2. Intarenal Azotemia
Azotemia intrarenal, juga dikenal sebagai gagal ginjal akut (ARF), azotemia ginjal-ginjal,
dan cedera ginjal akut (AKI), mengacu pada elevasi di BUN dan kadar kreatinin karena masalah
di ginjal itu sendiri.
3. Postrenal azotemia
Azotemia postrenal mengacu pada elevasi di BUN dan kadar kreatinin karena hambatan
dalam sistem pengumpulan. Obstruksi mengalir mengarah pada pembalikan Starling pasukan
yang bertanggung jawab untuk penyaringan glomerular. obstruksi bilateral Progresif
menyebabkan hidronefrosis dengan peningkatan tekanan hidrostatik kapsul Bowman dan
penyumbatan tubular mengakibatkan penurunan progresif dan penghentian paling dalam filtrasi
glomerular, azotemia, asidosis, overload cairan, dan hiperkalemia.
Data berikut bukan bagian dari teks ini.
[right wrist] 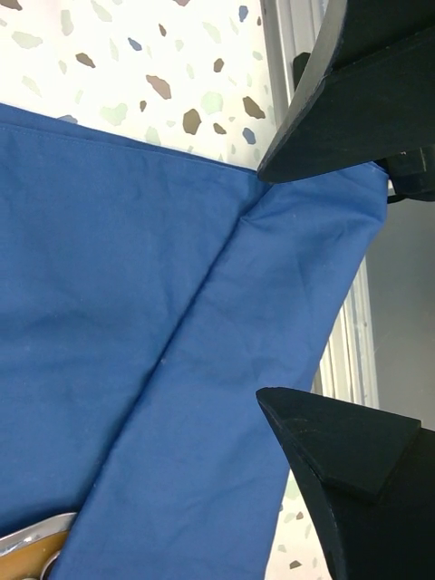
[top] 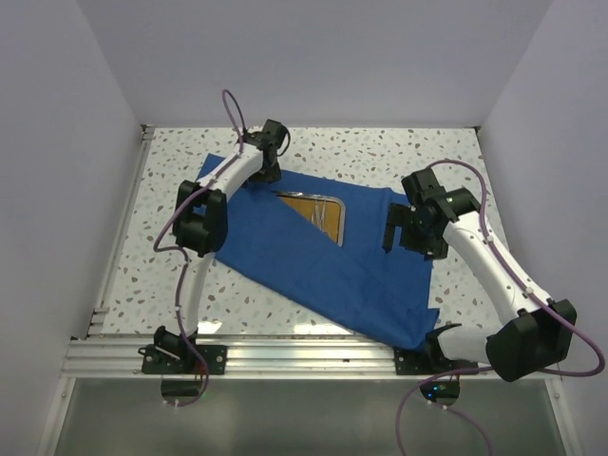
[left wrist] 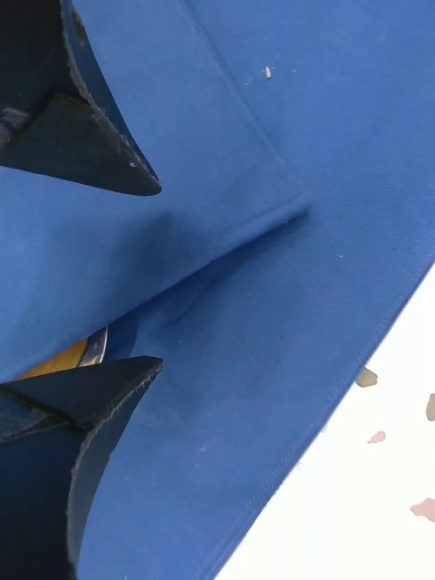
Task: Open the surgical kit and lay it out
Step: Open the surgical kit at the center of the board.
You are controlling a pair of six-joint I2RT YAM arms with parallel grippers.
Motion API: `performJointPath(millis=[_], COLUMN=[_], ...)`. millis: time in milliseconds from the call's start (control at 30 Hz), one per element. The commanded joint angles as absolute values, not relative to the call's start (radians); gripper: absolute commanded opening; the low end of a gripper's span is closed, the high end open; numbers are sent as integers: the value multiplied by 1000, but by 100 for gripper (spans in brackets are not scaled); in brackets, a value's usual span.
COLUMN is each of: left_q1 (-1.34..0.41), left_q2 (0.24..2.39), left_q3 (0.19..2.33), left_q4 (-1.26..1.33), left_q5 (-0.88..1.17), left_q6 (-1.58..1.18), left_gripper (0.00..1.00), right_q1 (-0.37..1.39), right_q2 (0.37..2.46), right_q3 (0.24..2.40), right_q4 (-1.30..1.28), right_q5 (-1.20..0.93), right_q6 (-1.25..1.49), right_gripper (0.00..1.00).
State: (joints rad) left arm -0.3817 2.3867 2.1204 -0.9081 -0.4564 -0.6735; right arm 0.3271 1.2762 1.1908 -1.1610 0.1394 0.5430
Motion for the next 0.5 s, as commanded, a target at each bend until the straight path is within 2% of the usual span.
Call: performJointPath(millis=[0,67,167,200,300,467], left_q1=[-376,-376,-374,-371,-365,-364], left_q2=[2399,2402,2408,2411,2402,2332], left_q3=[2109,2105,2095,2094,2097,2089], left_q4=[-905,-904,-907,-907,-923,-988], left_q5=[-457,-456,-454,-454,-468,-544], left_q6=[-707,-710,-716,-718,-733,-770], left_gripper=[72,69,57,45,24,18], right_q1=[327,327,325,325,327,327], right_q2=[1275,1275,1272,1270,1269,1275], right_q3=[1221,1216,1215,1215,1212,1204], right_q4=[-1146,-1143,-1143,-1146,-1146,-1121], right_q5=[149,153,158,161,161,138], right_q6=[515,509,500,499,488,476], right_gripper=[99,99,99,99,99,99])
Penyakit Ginjal Kronik (PGK) merupakan penurunan progresif fungsi ginjal yang bersifat
ireversibel. Menurut National Kidney Foundation’s National Kidney Foundation (NKF KDOQI),
PGK didefiniskan sebagai kerusakan ginjal persisten dengan karakterisitik adanya kerusakan
structural atau fungsional (seperti mikroalbuminuria/proteinuria, hematuria, kelainan histologis
ataupun radiologis), dan atau menurunnya laju filtrasi glomerulus (LFG) menjadi <60
ml/menit/1,73 m2 selama sedikitnya 3 bulan.
1.5 Pneumonia
Pneumonia komunitas adalah peradangan akut pada parenkim paru yang didapatkan di
masyarakat. Pneumonia dapat disebabkan oleh berbagai macam kuman, yaitu bakteri, virus,
jamur dan protozoa. Pneumonia komunitas adalah infeksi pneumonia yang terjadi akibat infeksi
diluar RS, sedangkan pneumonia nosokomial adalah yang terjadi > 48 jam setelah dirawat di
Rumah sakit.1 Penelitian dibeberapa negara melaporkan bahwa bakteri gram positif penyebab
utama pneumonia komunitas. Data dari rumah sakit di Indonesia tahun 2012 menunjukkan
bahwa penyebab terbanyak pneumonia komunitas adalah kuman negatif seperti Kleibseilla
pneumonia (29%), Acinetobacter baumanii (27%), Pseudomonas aeruginosa (6%), sedangkan
gram positif Streptococcus pneumonia (12%), Streptococcus viridans, Staphylococcus aureus
(16%).
Diagnosis pneumonia didapatkan dari anamnesis, pemeriksaan fisik, foto thorax dan
laboratorium. Diagnosis pasti pneumonia komunitas ditegakkan jika pada foto thorax terdapat
infiltrat/ air bronchogram ditambah dengan gejala dibawah ini :
1. Batuk
2. Perubahan karakteristik sputum/purulent
3. Demam ≥ 38o C (aksila)/ riwayat demam
4. Sesak nafas (RR≥24X/menit)
5. Nyeri dada
6. Pada pemeriksaan fisik dapat ditemukan tanda-tanda konsolidasi, suara nafas bronkial
dan ronkhi.
7. Leukosit ≥ 10.000 atau < 4500
Pemeriksaan biakan diperlukan untuk menentukan kuman penyebab menggunakan bahan
sputum, darah, atau aspirat endotrakheal, aspirat jaringan paru dan bilasan bronkus. Penyebab
spesifik pneumonia harus dicari karena dapat mengubah penatalaksanaan standar yang bersifat
empiris.
Pada pasien ini ditemukan adanya corakan vascular yang meningkat pada pemeriksaan x
foto thorax dan ditemukan leukositosis pada pemeriksaan darah rutin.